* Goal of the exercise:
Every line of the data, first to last, must be written out unchanged.

* Dataset extract:
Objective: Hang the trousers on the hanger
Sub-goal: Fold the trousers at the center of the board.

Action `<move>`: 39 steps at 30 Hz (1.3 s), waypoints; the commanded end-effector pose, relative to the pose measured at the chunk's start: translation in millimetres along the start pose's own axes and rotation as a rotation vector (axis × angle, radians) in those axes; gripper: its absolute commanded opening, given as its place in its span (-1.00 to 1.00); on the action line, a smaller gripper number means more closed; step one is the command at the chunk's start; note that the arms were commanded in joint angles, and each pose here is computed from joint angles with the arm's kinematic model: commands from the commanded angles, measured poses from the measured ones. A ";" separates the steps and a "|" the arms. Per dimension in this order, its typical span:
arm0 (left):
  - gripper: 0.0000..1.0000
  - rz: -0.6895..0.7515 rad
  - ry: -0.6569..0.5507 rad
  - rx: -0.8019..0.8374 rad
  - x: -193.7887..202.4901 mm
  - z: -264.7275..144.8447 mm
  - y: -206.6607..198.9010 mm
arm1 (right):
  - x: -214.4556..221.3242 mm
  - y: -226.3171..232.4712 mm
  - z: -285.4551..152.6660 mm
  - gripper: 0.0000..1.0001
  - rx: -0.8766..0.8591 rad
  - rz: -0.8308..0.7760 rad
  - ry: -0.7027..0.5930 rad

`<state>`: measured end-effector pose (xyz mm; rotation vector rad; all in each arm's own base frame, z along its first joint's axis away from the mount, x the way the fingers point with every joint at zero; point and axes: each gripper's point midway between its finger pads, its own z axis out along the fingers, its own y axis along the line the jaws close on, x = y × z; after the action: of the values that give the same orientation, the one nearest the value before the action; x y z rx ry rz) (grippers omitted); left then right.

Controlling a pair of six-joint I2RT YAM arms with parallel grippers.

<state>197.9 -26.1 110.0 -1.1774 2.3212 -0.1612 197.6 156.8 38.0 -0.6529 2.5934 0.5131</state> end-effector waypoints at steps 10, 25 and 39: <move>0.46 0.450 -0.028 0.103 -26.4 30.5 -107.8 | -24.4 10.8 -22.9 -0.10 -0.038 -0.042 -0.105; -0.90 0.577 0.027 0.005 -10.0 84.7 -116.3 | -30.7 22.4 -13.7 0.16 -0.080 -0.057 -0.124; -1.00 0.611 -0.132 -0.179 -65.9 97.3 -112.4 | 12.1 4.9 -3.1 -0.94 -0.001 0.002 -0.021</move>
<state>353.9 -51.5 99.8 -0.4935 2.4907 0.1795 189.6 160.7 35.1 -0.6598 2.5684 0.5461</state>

* Solution:
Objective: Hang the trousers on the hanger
Sub-goal: Fold the trousers at the center of the board.

Action `<move>`: 39 steps at 30 Hz (1.3 s), waypoints; the commanded end-effector pose, relative to the pose measured at the chunk's start: translation in millimetres along the start pose's own axes and rotation as a rotation vector (axis × angle, radians) in those axes; gripper: its absolute commanded opening, given as its place in its span (-1.00 to 1.00); on the action line, a smaller gripper number means more closed; step one is the command at the chunk's start; note that the arms were commanded in joint angles, and each pose here is computed from joint angles with the arm's kinematic model: commands from the commanded angles, measured poses from the measured ones. A ";" separates the steps and a "|" the arms. Per dimension in this order, its typical span:
arm0 (left):
  - gripper: 0.0000..1.0000
  - rz: -0.6895..0.7515 rad
  - ry: -0.6569..0.5507 rad
  - rx: -0.8019..0.8374 rad
  - x: -193.7887..202.4901 mm
  - z: -264.7275..144.8447 mm
  - y: -206.6607..198.9010 mm
arm1 (right):
  - x: -214.4556..221.3242 mm
  - y: -226.3171..232.4712 mm
  - z: -285.4551..152.6660 mm
  - gripper: 0.0000..1.0001
  - rx: -0.8766..0.8591 rad
  - rz: -0.8308..0.7760 rad
  - ry: -0.7027..0.5930 rad

`<state>`: measured end-effector pose (xyz mm; rotation vector rad; all in each arm's own base frame, z along its first joint's axis away from the mount, x the way the fingers point with every joint at zero; point and axes: each gripper's point midway between its finger pads, its own z axis out along the fingers, its own y axis along the line the jaws close on, x = y × z; after the action: of the values that give the same orientation, the one nearest the value before the action; x y z rx ry rz) (grippers omitted); left then right.

Controlling a pair of six-joint I2RT YAM arms with parallel grippers.

<state>197.9 -26.1 110.0 -1.1774 2.3212 -0.1612 197.6 156.8 38.0 -0.6529 2.5934 0.5131</state> end-effector waypoints at steps 10, 25 and 39: <move>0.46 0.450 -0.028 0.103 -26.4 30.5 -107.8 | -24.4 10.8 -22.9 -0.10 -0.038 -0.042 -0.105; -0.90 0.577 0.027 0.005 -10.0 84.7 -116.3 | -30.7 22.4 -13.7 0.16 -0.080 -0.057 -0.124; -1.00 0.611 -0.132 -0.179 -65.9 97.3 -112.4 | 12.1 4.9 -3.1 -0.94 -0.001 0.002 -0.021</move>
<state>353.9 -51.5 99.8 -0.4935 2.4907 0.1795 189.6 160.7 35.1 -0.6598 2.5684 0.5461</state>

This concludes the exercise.